*** Block opens ***

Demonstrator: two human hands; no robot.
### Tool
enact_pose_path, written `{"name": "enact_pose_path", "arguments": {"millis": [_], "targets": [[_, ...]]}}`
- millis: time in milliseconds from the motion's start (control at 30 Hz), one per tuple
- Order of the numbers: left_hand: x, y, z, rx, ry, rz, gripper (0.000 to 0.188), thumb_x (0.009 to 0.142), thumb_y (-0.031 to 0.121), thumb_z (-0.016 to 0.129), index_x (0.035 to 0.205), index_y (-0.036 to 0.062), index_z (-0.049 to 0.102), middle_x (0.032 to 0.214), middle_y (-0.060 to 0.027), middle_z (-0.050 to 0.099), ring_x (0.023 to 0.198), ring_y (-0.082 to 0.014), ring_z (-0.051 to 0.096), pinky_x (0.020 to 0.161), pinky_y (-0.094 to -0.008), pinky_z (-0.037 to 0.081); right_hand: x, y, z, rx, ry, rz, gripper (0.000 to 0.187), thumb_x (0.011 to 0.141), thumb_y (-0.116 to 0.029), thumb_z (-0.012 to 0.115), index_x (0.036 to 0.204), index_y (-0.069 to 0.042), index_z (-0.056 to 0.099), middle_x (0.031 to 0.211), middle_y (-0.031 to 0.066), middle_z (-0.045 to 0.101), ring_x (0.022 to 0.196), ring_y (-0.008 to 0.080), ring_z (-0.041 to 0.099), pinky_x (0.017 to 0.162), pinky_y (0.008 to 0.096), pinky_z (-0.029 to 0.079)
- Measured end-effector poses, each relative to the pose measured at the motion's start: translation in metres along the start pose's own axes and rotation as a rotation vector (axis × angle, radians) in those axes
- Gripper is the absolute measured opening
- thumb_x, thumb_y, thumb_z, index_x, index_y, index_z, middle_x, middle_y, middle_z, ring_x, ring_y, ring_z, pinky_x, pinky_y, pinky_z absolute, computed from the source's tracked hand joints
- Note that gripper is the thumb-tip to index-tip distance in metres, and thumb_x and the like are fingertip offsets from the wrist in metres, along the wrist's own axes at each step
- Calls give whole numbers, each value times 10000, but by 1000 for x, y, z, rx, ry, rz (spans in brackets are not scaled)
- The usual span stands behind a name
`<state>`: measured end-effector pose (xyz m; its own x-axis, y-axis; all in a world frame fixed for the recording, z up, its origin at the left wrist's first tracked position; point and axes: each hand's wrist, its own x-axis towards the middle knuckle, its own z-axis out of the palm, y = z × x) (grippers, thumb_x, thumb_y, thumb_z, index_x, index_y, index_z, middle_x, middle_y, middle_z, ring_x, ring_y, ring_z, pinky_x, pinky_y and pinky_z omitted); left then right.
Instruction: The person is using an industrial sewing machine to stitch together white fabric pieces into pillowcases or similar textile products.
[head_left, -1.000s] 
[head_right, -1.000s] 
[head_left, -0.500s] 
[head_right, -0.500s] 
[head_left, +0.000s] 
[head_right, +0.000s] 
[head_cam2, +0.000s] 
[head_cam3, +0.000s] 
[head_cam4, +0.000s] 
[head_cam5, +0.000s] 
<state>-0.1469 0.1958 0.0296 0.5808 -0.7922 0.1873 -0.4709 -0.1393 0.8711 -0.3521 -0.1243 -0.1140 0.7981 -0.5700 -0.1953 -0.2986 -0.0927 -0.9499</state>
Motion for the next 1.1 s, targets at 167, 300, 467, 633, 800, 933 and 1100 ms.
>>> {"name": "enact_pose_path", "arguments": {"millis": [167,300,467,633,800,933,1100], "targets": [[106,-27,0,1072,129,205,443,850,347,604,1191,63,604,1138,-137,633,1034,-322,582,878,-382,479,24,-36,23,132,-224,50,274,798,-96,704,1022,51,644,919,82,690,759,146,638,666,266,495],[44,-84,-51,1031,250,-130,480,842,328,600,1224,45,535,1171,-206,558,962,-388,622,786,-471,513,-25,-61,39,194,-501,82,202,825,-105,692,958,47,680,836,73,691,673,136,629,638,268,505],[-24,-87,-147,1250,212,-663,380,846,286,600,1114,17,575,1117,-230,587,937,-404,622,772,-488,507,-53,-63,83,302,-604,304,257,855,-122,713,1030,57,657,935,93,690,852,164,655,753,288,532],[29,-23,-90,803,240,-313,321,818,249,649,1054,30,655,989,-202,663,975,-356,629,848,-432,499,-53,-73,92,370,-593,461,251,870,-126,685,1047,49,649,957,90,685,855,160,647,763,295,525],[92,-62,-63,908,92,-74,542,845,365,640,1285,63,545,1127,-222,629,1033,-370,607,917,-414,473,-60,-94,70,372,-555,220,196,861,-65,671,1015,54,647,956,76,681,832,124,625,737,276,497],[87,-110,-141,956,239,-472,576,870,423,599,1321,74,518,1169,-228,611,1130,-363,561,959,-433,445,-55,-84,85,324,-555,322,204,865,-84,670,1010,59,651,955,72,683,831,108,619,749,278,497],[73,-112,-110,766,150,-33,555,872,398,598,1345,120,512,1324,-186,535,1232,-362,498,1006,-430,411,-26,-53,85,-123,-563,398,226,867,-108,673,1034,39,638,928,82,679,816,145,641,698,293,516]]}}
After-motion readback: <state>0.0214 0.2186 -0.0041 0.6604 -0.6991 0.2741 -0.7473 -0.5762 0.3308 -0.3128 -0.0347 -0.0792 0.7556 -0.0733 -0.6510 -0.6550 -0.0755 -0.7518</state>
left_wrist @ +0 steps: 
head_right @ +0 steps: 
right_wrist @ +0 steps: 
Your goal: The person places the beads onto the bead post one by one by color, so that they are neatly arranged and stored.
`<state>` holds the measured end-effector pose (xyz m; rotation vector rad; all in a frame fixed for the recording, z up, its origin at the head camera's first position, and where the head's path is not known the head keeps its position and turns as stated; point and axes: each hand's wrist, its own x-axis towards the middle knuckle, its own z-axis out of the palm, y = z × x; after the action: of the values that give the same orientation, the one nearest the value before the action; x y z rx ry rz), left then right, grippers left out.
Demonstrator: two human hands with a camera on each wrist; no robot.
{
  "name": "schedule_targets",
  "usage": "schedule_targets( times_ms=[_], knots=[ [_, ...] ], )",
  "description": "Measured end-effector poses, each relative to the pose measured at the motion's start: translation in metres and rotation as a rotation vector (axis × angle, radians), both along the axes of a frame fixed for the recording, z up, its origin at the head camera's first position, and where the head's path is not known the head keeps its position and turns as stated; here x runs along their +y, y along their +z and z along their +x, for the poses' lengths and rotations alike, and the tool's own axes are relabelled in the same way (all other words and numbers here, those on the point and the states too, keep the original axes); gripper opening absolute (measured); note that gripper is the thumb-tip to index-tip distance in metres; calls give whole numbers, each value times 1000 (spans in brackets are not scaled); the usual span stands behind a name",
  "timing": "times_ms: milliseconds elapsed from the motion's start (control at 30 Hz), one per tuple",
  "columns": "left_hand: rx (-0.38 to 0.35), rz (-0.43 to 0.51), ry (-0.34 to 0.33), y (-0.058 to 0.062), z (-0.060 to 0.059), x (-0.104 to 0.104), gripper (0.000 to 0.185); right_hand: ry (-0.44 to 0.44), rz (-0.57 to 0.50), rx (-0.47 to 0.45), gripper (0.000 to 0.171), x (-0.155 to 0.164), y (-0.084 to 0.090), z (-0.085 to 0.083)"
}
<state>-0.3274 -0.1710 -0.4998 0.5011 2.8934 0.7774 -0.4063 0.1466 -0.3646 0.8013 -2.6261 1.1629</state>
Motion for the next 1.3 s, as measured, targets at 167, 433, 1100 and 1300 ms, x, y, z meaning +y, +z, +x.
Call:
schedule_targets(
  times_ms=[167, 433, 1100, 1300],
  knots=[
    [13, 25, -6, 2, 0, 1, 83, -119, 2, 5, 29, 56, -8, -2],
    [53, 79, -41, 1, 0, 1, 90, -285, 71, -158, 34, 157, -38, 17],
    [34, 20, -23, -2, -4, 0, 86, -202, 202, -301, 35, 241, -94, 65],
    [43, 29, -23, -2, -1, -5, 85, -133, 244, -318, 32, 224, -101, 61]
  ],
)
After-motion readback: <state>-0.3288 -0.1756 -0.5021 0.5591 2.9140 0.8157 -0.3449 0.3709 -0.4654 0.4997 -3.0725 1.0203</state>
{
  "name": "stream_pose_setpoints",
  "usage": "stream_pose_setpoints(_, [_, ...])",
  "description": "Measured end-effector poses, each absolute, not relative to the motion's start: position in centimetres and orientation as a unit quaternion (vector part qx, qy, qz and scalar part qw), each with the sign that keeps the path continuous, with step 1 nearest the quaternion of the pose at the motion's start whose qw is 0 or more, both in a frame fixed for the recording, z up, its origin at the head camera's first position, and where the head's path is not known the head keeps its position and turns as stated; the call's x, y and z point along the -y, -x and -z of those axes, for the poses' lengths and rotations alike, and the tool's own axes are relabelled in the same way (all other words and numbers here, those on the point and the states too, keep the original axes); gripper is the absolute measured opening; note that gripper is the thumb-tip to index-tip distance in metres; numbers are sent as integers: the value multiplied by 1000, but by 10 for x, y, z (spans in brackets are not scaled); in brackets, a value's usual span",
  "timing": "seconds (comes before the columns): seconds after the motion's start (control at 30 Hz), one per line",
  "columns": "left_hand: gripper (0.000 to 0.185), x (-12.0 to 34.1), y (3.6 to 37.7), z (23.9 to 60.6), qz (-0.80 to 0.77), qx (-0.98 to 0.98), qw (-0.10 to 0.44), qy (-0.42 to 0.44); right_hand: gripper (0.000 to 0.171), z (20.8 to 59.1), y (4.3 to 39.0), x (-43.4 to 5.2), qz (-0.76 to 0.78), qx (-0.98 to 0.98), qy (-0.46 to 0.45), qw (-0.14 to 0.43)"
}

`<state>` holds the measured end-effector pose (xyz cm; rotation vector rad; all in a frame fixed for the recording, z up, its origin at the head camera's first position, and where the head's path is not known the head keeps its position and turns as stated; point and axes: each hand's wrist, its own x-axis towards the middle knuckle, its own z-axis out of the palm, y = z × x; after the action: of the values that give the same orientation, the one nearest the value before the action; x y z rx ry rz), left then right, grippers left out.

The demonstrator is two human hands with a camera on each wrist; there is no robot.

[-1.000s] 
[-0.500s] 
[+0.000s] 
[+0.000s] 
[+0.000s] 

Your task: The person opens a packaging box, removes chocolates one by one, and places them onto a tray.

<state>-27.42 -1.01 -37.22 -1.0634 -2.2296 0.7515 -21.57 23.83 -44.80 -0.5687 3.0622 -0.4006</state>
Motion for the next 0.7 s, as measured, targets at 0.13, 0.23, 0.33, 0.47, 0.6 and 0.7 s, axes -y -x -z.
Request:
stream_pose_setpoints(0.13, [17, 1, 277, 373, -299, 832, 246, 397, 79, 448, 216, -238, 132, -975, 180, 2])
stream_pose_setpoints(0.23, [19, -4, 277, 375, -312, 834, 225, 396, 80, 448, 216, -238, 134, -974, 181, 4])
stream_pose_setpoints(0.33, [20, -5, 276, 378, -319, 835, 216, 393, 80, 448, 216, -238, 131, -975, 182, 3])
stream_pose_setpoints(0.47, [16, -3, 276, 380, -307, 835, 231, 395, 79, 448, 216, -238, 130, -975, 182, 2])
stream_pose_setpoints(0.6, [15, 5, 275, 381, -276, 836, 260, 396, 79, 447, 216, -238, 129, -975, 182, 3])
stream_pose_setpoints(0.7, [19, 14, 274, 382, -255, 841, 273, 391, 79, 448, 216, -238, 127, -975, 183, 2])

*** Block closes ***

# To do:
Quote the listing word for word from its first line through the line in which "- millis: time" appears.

# Expected output:
Demonstrator: two human hands; no robot.
### Tool
enact_pose_path, written `{"name": "enact_pose_path", "arguments": {"millis": [_], "targets": [[_, ...]]}}`
- millis: time in milliseconds from the motion's start (control at 30 Hz), one per tuple

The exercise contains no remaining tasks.